The dusty lump in my bowl wasn’t going to work, I added left-over tea. Then, I added water. Finally, a consistency that would go into my hair. My hair? Was I nuts? I reminded myself that women have been doing this for centuries. How bad could it be? I took a deep breath and dipped my rubber glove covered hand into the mess and began to apply it to my head.
This was not fun. I now had shredded alfalfa the color of a cow-patty dripping down my forehead and sliding down my neck. Enthusiasm waned but darn-it, I finish what I start. Application complete, I wrapped my skull in a plastic grocery bag and waited. Think about that for a minute. Forty-five minutes my friend said to let it sit, I cleaned up. Oh My God, this stuff is everywhere, my bathroom looks like I’d turned loose a three-year-old with finger paints.
Twenty minutes, I simply can’t do this anymore. I’m embarrassed to answer the phone, and then I have to clean the phone. By now the novelty is gone, I want this over with.
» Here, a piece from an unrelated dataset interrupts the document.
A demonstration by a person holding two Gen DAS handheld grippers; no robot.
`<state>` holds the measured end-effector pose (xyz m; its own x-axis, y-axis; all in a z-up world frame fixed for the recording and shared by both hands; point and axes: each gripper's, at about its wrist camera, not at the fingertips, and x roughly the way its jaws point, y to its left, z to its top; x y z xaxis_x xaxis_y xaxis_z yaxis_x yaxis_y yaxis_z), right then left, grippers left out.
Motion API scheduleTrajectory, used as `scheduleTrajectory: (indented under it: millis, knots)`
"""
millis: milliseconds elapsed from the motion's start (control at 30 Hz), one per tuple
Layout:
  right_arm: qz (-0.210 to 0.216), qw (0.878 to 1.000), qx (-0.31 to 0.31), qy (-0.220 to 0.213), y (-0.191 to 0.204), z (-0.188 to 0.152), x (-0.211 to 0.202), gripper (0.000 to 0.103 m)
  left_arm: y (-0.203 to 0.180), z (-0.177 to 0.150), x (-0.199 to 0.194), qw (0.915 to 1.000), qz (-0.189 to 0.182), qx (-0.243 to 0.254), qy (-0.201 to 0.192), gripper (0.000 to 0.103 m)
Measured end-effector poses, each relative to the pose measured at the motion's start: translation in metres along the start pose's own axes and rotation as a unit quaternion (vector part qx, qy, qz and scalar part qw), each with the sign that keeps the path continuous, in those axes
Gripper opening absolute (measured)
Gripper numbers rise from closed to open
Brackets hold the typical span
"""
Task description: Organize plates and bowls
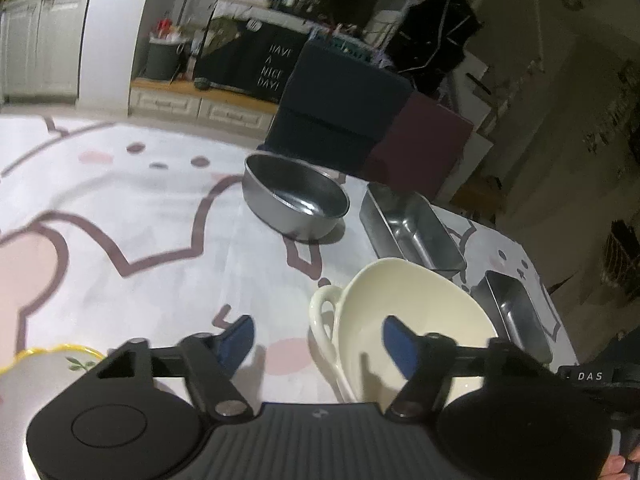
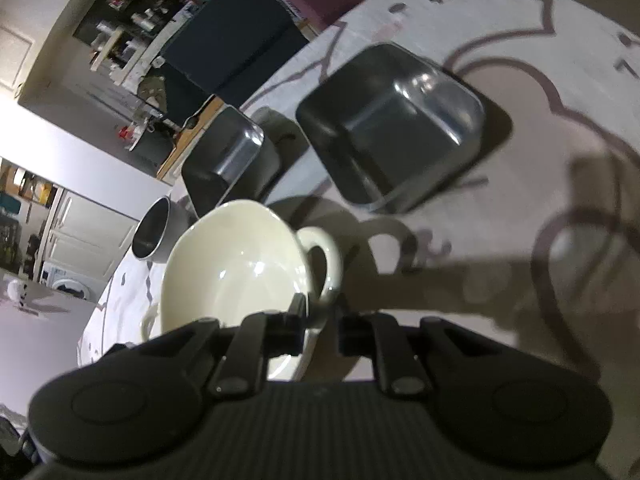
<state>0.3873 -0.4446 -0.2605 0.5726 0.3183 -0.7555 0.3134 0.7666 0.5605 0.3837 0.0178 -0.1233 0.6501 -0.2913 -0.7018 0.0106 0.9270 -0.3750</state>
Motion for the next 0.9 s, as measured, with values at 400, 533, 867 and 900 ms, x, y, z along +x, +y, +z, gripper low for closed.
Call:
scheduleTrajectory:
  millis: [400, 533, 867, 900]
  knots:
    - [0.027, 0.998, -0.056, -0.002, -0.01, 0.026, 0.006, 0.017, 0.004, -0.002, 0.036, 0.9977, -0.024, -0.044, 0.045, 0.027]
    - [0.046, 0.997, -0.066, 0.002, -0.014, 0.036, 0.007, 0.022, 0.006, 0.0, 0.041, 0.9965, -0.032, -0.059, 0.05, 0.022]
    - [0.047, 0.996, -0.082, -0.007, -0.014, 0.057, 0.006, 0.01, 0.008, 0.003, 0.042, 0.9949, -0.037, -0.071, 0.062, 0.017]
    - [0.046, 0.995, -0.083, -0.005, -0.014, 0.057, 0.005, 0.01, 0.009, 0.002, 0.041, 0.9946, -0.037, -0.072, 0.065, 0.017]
I strip off the grocery bag and I now have a helmet of dried cow dung stuck to my head. I briefly consider washing my hair in the sink and start stripping off my clothes instead. The shower looks like a scene from Psycho and my drain is resistant to alfalfa.
A day later, the gray in my hair is now bright orange, a nice contrast to the auburn of what used to be my dark brown locks. My husband is amused, my friends say as little as possible. Will I do this again? Probably not, it’s sorta like the bungee jump off the Kuskulana Bridge but isn’t that what the list is about? I took notes.
Yours in the Henna Experience, DeNise Woodbury.